The risk of upgrade of flat epithelial atypia (FEA) to malignancy is low, while the upgrade to a higher-risk lesion is significant. Therefore, surveillance rather than surgery is a reasonable option for patients, according to a study.
A new study published in the Journal of the American College of Surgeons assessed medical records of 208 patients diagnosed with FEA over a 9-year period in order to identify the upgrade rates from FEA to malignancy. Following mammography, biopsy, and an operation, 5 cases were upgraded to breast cancer at surgery while 30% were upgraded to higher-risk, non-cancerous breast cancer lesion.

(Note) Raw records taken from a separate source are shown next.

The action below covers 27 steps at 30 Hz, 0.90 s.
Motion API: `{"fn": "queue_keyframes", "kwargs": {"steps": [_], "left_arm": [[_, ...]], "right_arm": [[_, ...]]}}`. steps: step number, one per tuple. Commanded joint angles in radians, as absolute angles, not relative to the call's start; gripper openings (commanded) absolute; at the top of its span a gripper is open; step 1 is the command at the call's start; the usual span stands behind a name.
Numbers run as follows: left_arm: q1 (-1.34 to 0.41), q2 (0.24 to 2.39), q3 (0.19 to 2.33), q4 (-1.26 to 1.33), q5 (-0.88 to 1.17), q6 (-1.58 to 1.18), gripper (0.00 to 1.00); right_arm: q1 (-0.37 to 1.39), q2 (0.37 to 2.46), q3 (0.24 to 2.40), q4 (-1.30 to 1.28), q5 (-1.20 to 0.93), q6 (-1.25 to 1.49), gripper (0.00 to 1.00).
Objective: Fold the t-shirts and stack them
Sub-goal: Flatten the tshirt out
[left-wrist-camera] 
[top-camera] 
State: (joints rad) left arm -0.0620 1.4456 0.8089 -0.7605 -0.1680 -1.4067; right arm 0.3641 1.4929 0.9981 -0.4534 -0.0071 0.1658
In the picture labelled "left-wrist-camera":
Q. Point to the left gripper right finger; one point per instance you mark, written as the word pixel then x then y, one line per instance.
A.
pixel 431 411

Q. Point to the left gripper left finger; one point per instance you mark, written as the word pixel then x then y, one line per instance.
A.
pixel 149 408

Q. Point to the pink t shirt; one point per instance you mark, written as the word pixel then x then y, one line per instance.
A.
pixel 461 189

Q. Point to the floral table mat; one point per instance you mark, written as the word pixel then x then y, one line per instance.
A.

“Pathology results at needle biopsy are considered ‘high-risk’ if there are atypical cells but not cancerous cells present,” coauthor Michelle Gadd, MD, FACS, of the department of surgical oncology at Massachusetts General Hospital (MGH), said in a statement. “When high-risk lesions are excised by the breast surgeon, some are found to have adjacent cancerous cells—that is, they are upgraded to cancer at surgery.”
The goal of the research was to develop a way to evaluate the cancer risk in women with pure FEA lesions. Although some lesions have a greater upgrade to cancer risk than others, many, 10-15% of the biopsied lesions result in high-risk lesions. Additionally, mammography, the most effective method for breast cancer diagnosis, has limits and can result in unnecessary biopsies and false positives. Therefore, the upgrades of FEA to cancer in the study had the researchers using clinically reliable predictors.
“We found that the only risk factor associated with a higher risk of upgrade to cancer at surgery was the presence of a genetic mutation associated with breast cancer; however, we had only three patients with known genetic mutations in our study,” said Manisha Bahl, MD, MPH. “The only risk factor associated with a higher risk of upgrade to a ‘higher-risk’ lesion was a personal history of breast cancer.”
Overall, the risk of upgrade of FEA to malignancy was 2.4% while the upgrade rate to a higher risk lesion was nearly 30%, signifying that surveillance rather than surgery of FEA is necessary for patients.
“Surveillance, rather than surgery, is a good option for women with FEA lesions who do not have a genetic mutation and are not interested in chemoprevention,” said Constance D. Lehman, MD, PhD, the senior author on the paper and director of breast imaging at MGH. “Our results support these recommendations, given the overall low risk of upgrade to malignancy.”